In the multivariate analysis only treatment intent and stage were significant covariates, again consistent with existing data sets.19 ,20 Other studies have found a higher white cell count at diagnosis,14 poor performance status, weight loss prior to diagnosis, omission of radical radiotherapy11 ,13 ,14 ,24 and male gender25 to be significantly associated with a poor OS. A better outcome for female patients could in part be attributed to the early stage at diagnosis of gynaecological EPSCC.14 ,25 The same factors are important in regard to PFS, which has been reported as 13.5–20 months in limited and 3–12 months in extensive disease in other studies.14 ,20
The studies included in this table are not the result of a systematic review. These are the largest studies on EPSCC with OS data on patients with LS and ES.

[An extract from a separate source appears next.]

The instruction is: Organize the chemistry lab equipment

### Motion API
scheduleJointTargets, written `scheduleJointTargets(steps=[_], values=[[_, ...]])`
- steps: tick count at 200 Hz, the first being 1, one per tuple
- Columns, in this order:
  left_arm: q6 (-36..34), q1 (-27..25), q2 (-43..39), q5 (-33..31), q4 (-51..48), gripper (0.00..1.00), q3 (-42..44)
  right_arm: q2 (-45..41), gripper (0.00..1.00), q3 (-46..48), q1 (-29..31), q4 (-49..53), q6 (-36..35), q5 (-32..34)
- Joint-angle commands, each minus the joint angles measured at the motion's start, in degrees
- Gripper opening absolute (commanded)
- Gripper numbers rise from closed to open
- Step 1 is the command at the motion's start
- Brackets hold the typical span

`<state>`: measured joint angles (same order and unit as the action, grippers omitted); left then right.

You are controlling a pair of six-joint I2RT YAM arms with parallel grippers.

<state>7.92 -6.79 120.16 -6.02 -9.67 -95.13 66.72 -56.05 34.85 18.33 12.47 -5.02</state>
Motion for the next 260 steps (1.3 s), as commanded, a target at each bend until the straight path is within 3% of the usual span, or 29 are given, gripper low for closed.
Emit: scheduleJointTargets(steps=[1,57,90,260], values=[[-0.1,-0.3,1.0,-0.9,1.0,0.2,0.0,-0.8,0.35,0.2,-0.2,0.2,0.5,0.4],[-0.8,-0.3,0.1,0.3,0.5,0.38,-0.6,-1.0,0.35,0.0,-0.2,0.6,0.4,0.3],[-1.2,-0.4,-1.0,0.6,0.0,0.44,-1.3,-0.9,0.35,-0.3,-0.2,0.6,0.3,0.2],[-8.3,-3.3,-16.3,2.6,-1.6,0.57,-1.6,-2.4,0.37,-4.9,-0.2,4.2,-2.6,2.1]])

While a number of biases may have influenced our results given the retrospective nature of this study and lack of central pathology verification, our data support those identified from other, smaller data sets. We have shown that while similar to SCLC in terms of high response rates to platinum-etoposide-based chemotherapy, and high rates of distant metastases (especially to the liver), there are notable differences to ESPCC. Here, incidence in smokers is lower than SCLC and may potentially reflect differing pathobiology. Moreover, the brain remains an uncommon site of metastases and we therefore do not recommend PCL. Finally, the site of primary may influence prognosis, and survival is optimal with a radical strategy. ESPCC remains a rare diagnosis, and concerted efforts into better understanding the biological mechanisms that underpin its pathogenesis and relationship to SCLC pathobiology is urgently warranted in order to improve clinical outcomes.
Contributors SP designed the study. RG participated in the design of the study and performed the statistical analysis. SG, JN, SS, RC, TB, AW and SP were involved in patient identification, and data collection and analysis. SG and SP participated in writing the manuscript. All authors read and approved the final manuscript.
Funding SG, JN, SS, RG, AW and SP acknowledge NHS funding to the NIHR Biomedical Research Centre.
Competing interests None.
Provenance and peer review Not commissioned; externally peer reviewed.